Sandy regards me with a frown, assessing a person she’s unsure of, a person she doesn’t know. Or perhaps my own subconscious just thinks that.
“Well, I would think that if you wanted to do that maybe
wrong
thing for that person, that person must mean a lot to you. Having said that, if you mean as much to that person as he, or they, do to you, perhaps they shouldn’t have asked you to do something that wasn’t really right in the first place?”
“Okay, and supposing they said that, or implied that, you had the option not to do, the thing, but you really wanted to help them?”
“Scarlett, what’s this about?”
“Well, I can’t really say.”
“This is what you and Gregory argued over?”
I nod.
“Look, Scarlett, I know you and I know how you’ve been brought up. I know the person you are and whatever this thing is, I know you’ll make the right decision. Just remember that you haven’t known this Gregory chap for long. It’s a tough time at the moment, with your father, and I understand Gregory is wealthy and—”
“It’s not about that, Sandy, I promise. He’s more than that, much more, I think.” The words seem for the first time to be real when I say them aloud. “I want to help him, I really do, more than anything, but I know it’s wrong. I can’t explain why I want to help him so much. It doesn’t make sense. It probably doesn’t even matter after last night.”
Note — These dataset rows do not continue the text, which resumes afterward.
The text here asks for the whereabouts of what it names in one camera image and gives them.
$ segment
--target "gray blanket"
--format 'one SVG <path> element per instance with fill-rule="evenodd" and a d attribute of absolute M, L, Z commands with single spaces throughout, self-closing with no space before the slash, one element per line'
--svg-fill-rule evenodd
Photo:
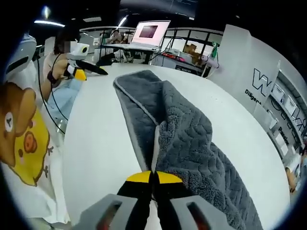
<path fill-rule="evenodd" d="M 224 212 L 233 228 L 262 229 L 247 189 L 211 142 L 211 122 L 198 108 L 149 70 L 118 77 L 114 85 L 142 170 L 151 168 L 160 125 L 156 169 L 180 177 L 193 194 Z"/>

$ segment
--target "black cable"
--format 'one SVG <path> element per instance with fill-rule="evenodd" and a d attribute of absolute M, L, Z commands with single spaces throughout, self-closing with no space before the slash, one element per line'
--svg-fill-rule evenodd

Sandy suppresses a smile and shrugs.
“Did you really say ‘chap’?” I tease, changing the subject.
“What’s wrong with ‘chap’?”
“Nothing, nothing at all, it’s very happening.”
She clips me playfully with her tea towel. “Be quiet, you. It’s hard to be happening in your forties.”
“I can see that.” I laugh.
Sandy hangs the tea towel onto the rail of the range oven door then walks beside me and places one hand on my shoulder. “I’m sure you’ll make the right decision. I’m going to see if Doctor Heath is ready for breakfast.”
I think about everything my father has ever done for me and all the things the little boy from my dream didn’t have. His childhood blackened undeservedly. It hurts me that my mother left and didn’t want me. I can’t imagine how awful it must’ve been for Gregory to see the things he saw.
If you mean as much to that person they do to you, perhaps they shouldn’t have asked you to do something that wasn’t really right in the first place
. He didn’t. He said I could walk away from the deal. My heart beats faster in my chest. Maybe he does care for me.